Became the characters
Hawkins didn’t mind getting her hands dirty, Sexton shares. “She did what Daniel Day-Lewis did for My Left Foot – she stayed in character. Sally became Maud Lewis. She did the speech therapy and movement therapy. She used prosthetics. She was completely prepared for the role. And then we had Ethan. His wife read the script first … and when he got home, his wife said, you have to do this movie, this is too good to pass up. And they came to Newfoundland, and we are far from Hollywood here, we don’t have limousines driving everyone around, and they loved it.” The film, which cost just over $3 million to make, turned this province into home-base. “Ethan had a little humble house on Gower Street and he loved it, though he flew home with the kids when he had time off. “Sally come and stayed almost nine weeks and she loved it here. She could go out and no one recognized her, and even if they did they were not star struck. She went to the Merrymeeting Road Sobeys and got her groceries. She loved it.”
Maudie was shot mainly in Goulds, where the crew created, and then recreated, the little 10×10 painted house Maud and Everett called home.
The film, which originally opened in select “small art house theatres” has since been picked up by Sony Pictures Classics. “They are launching an Oscar campaign for both Ethan and Sally and the film will open in the States in June.”
two odd socks
When asked if she’s over the moon, Sexton laughs. “You are only as good as your last project, and this is a tough business. I started to feel deflated. This film, a love story about two odd socks, didn’t go anywhere for years. And this is an ensemble producing team, and success has many parents. This screening is for me to show my mother, to show my friends, to show government, that we are alive and well in the film industry here in the province of Newfoundland and Labrador. So, am I proud? Yes! I’m proud of everyone who works in this industry.”
With all eyes on the success of Maudie, does she have any words of wisdom to offer. “If you persevere and stick with something you will get the end result. Don’t think it will happen overnight. Believe in it and work with your talent and you are only as strong as your weakest link.
be honest with yourself
“Put together a team of people that you love and trust because, you know what, you may be working with those same people for 10 or 11 years. And believe in what you do, not just half heartedly, and be honest with yourself.”

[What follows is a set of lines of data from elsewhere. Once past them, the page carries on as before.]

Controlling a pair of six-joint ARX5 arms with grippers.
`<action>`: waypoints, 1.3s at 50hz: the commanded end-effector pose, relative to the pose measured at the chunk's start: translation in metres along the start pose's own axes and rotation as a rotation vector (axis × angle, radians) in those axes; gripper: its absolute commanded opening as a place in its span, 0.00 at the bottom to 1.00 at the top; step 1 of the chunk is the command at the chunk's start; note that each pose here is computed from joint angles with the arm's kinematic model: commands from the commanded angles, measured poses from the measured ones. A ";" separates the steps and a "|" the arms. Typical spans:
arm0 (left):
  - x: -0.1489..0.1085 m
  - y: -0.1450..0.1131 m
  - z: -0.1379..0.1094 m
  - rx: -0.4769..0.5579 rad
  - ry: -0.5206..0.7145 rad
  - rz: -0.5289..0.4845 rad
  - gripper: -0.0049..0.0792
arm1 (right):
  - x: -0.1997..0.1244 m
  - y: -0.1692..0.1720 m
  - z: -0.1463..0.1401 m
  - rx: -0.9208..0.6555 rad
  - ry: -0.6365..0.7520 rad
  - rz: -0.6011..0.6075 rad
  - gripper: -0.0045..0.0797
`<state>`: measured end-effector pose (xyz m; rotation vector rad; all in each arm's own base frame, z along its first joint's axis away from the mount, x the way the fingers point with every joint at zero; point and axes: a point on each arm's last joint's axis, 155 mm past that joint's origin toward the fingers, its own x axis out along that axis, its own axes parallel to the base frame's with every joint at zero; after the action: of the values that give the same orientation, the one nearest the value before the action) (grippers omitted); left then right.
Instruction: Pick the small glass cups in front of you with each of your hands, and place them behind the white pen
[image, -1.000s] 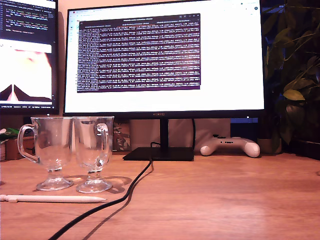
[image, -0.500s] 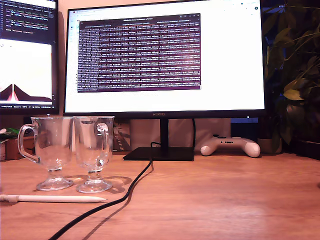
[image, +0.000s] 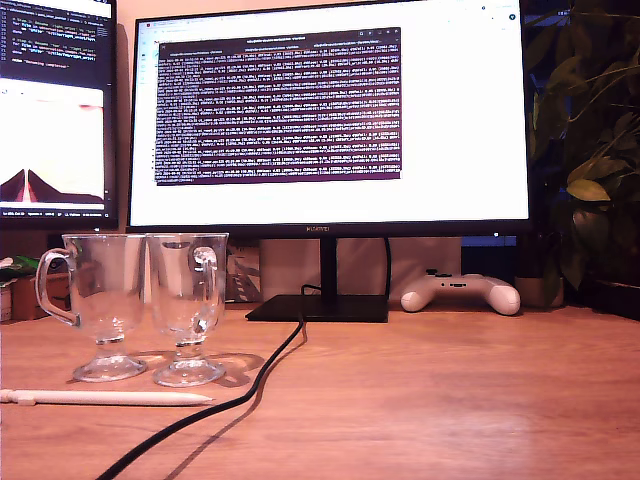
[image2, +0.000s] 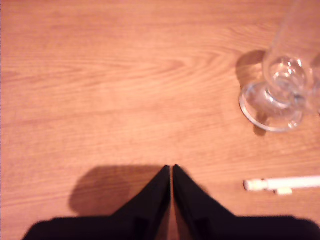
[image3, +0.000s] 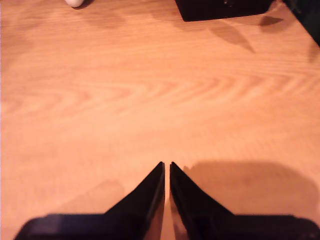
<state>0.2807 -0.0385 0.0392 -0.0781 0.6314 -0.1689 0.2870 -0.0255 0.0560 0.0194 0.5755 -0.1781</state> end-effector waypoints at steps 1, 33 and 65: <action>-0.004 -0.001 0.003 0.013 -0.035 -0.002 0.04 | -0.003 -0.004 -0.008 0.004 -0.011 -0.007 0.04; -0.021 0.009 0.012 -0.002 -0.150 0.058 0.04 | -0.032 -0.003 0.018 0.060 -0.247 0.037 0.04; -0.053 0.012 0.043 0.003 -0.403 0.071 0.04 | -0.076 -0.004 0.053 0.075 -0.480 0.074 0.04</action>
<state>0.2680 -0.0164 0.1103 -0.0821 0.2339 -0.0842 0.2529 -0.0209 0.1517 0.0728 0.0820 -0.1246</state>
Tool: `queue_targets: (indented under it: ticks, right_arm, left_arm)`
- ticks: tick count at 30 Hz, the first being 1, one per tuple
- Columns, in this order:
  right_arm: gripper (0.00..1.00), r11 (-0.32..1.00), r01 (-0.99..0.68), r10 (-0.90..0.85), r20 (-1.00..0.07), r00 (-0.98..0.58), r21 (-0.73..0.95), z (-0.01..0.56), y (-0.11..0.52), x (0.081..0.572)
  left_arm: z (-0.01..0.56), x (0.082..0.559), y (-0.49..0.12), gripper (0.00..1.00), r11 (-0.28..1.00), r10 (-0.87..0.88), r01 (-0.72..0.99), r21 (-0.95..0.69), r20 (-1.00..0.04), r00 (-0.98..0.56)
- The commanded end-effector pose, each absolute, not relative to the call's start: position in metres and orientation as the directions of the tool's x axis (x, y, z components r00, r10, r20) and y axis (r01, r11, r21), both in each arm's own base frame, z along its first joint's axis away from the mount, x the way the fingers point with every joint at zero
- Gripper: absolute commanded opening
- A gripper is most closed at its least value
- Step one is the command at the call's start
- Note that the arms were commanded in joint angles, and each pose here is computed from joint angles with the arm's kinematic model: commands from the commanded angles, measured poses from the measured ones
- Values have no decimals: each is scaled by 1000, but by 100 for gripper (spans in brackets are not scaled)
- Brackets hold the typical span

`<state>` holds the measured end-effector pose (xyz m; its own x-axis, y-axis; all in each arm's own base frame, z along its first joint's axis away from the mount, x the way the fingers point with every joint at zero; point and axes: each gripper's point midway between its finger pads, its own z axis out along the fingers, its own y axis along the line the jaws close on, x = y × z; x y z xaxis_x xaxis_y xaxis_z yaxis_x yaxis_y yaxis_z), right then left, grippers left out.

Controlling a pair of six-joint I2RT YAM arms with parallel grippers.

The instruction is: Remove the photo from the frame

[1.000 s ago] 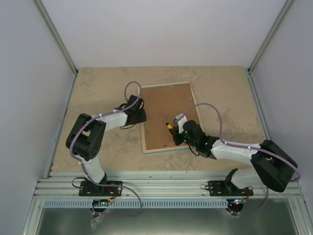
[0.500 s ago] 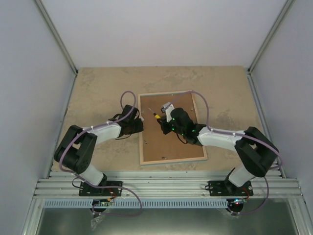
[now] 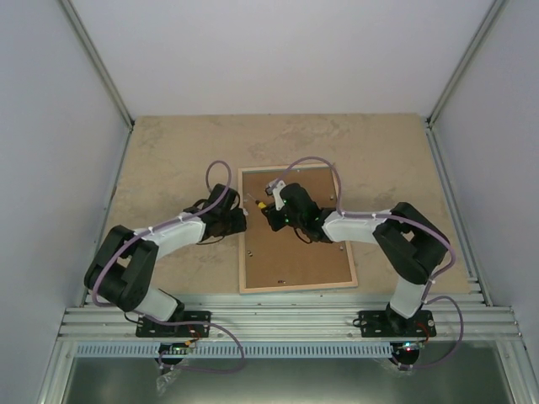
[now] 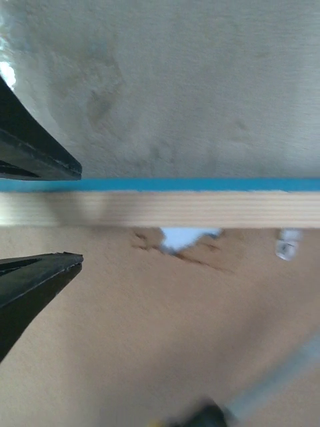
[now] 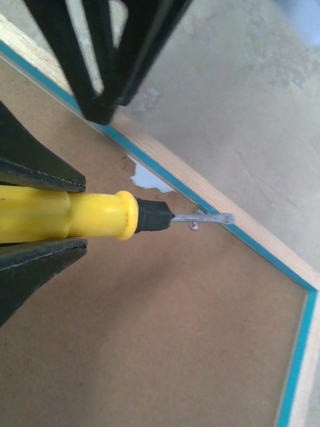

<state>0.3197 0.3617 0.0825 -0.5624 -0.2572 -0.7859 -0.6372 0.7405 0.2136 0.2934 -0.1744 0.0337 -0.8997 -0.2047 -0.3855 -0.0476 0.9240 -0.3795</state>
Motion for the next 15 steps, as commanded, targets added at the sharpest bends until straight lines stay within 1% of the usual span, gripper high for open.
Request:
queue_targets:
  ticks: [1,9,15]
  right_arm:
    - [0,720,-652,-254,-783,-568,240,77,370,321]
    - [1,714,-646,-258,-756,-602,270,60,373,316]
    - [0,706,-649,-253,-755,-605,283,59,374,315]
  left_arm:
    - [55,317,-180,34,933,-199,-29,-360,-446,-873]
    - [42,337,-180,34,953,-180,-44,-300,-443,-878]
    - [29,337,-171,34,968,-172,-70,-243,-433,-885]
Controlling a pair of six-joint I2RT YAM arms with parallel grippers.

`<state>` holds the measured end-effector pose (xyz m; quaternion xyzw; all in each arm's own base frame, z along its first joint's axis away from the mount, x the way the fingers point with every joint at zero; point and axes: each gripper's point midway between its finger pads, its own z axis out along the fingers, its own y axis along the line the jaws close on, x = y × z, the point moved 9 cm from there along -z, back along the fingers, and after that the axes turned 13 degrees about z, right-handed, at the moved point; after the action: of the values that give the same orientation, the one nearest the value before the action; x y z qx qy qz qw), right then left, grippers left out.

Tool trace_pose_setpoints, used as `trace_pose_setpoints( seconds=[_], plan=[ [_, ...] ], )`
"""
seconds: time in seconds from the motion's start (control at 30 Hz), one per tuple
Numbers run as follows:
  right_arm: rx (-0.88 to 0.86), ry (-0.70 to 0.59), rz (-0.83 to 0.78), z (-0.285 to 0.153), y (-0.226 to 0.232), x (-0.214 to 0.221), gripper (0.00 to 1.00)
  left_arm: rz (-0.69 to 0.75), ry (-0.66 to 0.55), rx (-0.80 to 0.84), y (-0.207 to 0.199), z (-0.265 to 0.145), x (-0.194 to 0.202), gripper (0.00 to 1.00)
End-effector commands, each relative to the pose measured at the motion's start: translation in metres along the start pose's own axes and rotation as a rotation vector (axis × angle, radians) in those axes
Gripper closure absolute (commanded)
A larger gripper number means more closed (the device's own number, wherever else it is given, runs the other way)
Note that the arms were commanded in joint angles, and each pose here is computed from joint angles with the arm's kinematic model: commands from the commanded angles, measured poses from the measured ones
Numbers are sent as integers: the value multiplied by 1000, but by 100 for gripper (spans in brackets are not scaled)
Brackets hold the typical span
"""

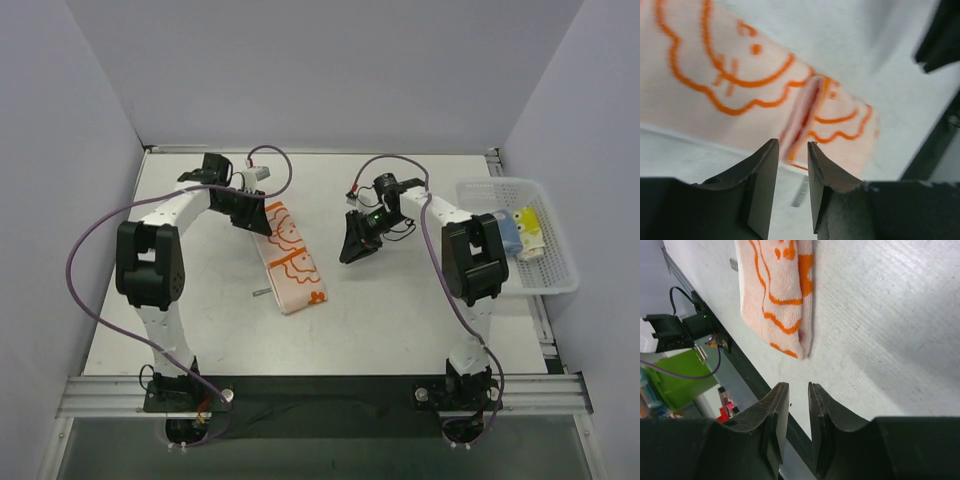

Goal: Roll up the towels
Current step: Fold the towel

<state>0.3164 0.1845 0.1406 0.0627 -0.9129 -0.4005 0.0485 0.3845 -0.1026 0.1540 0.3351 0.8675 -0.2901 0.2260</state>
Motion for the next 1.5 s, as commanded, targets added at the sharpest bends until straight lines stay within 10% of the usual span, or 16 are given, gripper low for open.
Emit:
trace_pose_setpoints(
  seconds=[0.0, 0.27, 0.53, 1.03, 1.47],
  plan=[
    [-55, 42, 89, 13, 3, -1, 76, -36, -175, 276, -53, -8, -12, 60],
    [-50, 12, 192, 9, -15, -7, 77, -106, -22, 443, -117, 54, 25, 62],
    [-6, -63, 209, -17, -29, -3, 76, -81, 290, 303, -78, 113, 66, 64],
    [-26, -122, -19, -4, 37, -26, 53, 631, 63, 107, -126, -19, 44, 37],
    [-72, 44, -47, 78, 75, -28, 97, 1060, 62, -267, -168, 15, 87, 30]
  ],
)
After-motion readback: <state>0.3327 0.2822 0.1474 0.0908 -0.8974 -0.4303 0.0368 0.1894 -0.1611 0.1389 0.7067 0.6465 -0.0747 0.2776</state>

Any projects on the horizon? There’s one on the Ocean Ranger that she would love to see told, one she’s been working on with screenwriter and friend Rosemary House for a while. The two have another project in the works as well, one Sexton says will “resonate with so many.” She’s also working with her son Nik Sexton (How to be Deadly) on a touching “raw” script. As the saying goes, she has many irons in the fire. But then that’s the nature of the beast she has grown to adore.
“I am so blessed to be able to work in the industry that I work in. I go to work and do the things I love with people I love. And mom gets to see the end result, and tells me how proud she is. It’s just the best.”